September 2021

New World Lit

A difficult topic, well handled

Book Choice for May 2020: The Moor’s Account by Laila Lalami

Hello, hello there. It’s great to be back at the blog. It is September, and September is…lovely.

At the outset I want to say that The Moor’s Account is told from such an empathetic perspective that even sensitive flowers like myself can read it: yes there is sometimes gore, but, miraculously for a work about the period of “Contact” (contact between Native North Americans and Europeans in the New World), a period I find very fraught, the racism that usually accompanies this topic has been avoided. Not just avoided in this book, transcended, and that is how this book can somehow be an exciting joy to read.

The Moor’s Account is really well done. It’s super imaginative, and totally engrossing—both of its narratives, one of which takes place in Northern Africa and details how the main character Estebanico was sold into slavery, while the second strand of narrative takes place in Central America, and details what happens to Estebanico when he lands in the New World, attached to his master’s plan of conquest, which is part of the 15th century imperial venture that was ‘New Spain.’

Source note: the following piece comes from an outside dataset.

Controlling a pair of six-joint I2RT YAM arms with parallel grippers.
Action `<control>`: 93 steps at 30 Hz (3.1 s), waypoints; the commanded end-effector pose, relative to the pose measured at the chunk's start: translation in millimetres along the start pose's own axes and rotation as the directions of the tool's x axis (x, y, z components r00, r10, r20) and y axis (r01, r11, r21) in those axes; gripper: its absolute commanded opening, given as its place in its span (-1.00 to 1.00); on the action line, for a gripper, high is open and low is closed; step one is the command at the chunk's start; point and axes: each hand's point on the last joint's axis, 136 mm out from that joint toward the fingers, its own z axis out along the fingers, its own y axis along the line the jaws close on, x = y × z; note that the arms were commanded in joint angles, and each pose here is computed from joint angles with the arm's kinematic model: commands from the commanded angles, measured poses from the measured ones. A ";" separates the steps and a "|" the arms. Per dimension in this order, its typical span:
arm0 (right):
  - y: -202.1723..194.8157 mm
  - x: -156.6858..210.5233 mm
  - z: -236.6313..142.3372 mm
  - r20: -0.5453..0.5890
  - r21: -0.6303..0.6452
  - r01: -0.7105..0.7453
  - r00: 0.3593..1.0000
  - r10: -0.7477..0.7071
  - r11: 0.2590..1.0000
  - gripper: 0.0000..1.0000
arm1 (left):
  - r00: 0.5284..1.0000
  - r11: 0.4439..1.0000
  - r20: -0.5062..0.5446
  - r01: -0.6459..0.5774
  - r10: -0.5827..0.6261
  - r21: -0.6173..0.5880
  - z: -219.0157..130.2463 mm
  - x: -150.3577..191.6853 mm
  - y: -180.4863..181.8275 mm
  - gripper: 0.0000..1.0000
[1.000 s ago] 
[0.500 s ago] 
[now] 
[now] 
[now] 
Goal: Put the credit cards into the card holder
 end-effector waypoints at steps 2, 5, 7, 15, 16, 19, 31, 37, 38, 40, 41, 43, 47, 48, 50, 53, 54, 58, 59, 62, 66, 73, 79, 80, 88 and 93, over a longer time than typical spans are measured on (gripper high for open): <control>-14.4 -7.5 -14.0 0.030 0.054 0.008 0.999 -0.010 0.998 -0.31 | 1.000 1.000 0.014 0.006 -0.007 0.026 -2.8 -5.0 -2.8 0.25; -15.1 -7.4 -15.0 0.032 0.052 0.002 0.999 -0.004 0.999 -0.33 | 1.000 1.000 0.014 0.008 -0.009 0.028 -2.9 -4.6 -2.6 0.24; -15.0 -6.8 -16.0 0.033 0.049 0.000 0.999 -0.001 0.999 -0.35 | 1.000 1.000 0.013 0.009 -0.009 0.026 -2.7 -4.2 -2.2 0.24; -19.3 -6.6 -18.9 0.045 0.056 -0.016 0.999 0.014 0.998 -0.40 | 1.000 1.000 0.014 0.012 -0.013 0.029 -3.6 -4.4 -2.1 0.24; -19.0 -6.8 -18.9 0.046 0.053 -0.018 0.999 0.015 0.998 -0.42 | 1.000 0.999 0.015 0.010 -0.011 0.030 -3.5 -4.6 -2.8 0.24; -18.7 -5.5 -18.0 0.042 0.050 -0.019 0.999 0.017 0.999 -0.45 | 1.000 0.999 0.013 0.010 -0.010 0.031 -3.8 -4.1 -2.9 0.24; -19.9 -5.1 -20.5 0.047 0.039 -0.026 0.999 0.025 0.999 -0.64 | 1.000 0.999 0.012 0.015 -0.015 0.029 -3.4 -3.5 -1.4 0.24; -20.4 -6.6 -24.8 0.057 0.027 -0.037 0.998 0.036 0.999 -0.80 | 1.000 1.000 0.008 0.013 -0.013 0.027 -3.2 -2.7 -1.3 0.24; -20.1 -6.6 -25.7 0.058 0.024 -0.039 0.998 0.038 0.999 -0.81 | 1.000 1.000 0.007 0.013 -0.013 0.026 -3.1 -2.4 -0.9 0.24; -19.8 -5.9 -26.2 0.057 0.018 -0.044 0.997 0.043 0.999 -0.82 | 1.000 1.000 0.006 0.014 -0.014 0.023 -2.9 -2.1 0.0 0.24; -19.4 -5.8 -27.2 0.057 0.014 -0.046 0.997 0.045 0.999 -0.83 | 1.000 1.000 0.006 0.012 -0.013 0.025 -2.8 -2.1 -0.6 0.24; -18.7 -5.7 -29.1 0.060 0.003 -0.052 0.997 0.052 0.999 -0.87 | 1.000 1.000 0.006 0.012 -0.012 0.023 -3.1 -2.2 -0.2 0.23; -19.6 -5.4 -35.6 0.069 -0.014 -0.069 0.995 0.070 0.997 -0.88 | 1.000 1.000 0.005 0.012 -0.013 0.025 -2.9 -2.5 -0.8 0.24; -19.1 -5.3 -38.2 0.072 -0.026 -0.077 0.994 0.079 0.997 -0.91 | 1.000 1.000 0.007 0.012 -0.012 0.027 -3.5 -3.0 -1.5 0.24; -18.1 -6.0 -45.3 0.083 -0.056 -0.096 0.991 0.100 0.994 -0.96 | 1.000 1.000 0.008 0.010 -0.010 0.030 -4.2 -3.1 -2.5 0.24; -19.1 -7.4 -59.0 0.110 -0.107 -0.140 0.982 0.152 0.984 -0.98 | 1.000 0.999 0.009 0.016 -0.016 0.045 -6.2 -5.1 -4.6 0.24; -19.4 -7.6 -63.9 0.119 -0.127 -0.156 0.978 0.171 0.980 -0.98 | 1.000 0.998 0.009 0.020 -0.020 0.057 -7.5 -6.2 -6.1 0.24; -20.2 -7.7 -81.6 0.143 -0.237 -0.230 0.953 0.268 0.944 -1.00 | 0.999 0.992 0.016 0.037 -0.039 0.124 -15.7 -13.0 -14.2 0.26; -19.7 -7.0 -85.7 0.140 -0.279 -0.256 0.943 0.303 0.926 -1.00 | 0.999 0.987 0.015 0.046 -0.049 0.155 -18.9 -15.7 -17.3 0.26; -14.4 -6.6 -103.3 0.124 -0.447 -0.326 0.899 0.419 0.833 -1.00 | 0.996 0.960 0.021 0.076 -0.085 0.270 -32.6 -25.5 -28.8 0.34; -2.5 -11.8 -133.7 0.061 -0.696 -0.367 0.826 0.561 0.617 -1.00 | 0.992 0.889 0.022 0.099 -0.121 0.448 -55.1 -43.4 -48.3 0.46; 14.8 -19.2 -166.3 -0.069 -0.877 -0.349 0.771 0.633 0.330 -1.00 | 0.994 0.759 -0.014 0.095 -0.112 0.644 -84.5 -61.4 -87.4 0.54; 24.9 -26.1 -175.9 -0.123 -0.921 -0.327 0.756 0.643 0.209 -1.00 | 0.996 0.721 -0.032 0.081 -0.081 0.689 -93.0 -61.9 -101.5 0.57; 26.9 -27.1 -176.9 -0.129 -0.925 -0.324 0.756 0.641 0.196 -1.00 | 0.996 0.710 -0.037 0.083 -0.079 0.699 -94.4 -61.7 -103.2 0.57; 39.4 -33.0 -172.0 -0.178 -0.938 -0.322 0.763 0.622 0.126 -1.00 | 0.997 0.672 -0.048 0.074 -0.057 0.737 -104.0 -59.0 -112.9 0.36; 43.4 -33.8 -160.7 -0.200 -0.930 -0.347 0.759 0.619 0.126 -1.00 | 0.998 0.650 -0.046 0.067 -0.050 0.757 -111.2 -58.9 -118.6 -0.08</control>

It is fascinating. It is lush. You feel—really you do—the thick leaves of trees hitting you across the face as you trudge inland with these people. These Spaniards, who arrive with nothing but contempt and greed. And you follow them, as they fight, rob, meet all sorts of resistance and, eventually, peril. The characters are well drawn, some you like, some you are happy to see disemboweled, and sometimes you are brought out of the narrative for a second by Estebanico acting or thinking in a thoroughly modern way. Still, it works.

It’s actually kind of one of my favourite things, if I may reduce such an important time period to my own favourite niche genre: it’s a camping story. There’s provisioning, hunting, drying fish, fears about not making it over the winter—adventure stuff. I had fun with this book somehow, I managed to take our current present out of the past, and just follow the action, and the what-might-have-been. The development of the relationship between Estebanico and his master is so engrossing I wish I could say more about it here, but you will have to read it for yourself.

I will say, however, in the last quarter of the book the narrative started to jog a little too fast, for my taste. Things built up to for tens of pages were sorted out in short sentences. And important changes in the main character’s outlook were not given enough time to arise naturally, be explained, or to be grieved, in my opinion.

I really enjoyed Estebanico as a character though, perhaps because I have met him before. In history class in high school, back in the mists of time, my teacher casually dropped that one of the first New World explorers was an African slave—which I have always remembered as it rather disrupted our whitewashed picture— I have long wanted to know more about him—and here is a whole novel devoted to his trials!

The Moor’s Account is a reasonable, respectful, rare and brave re-imagining of the beginnings of an incredibly intense and prolonged clash of cultures. Personally, as a Canadian, I feel extremely conflicted about our history. I really don’t know how to resolve all the feelings I have about it.

The 1500s cast long shadows. Policies enacted then and shortly thereafter are still affecting Native Canadians today.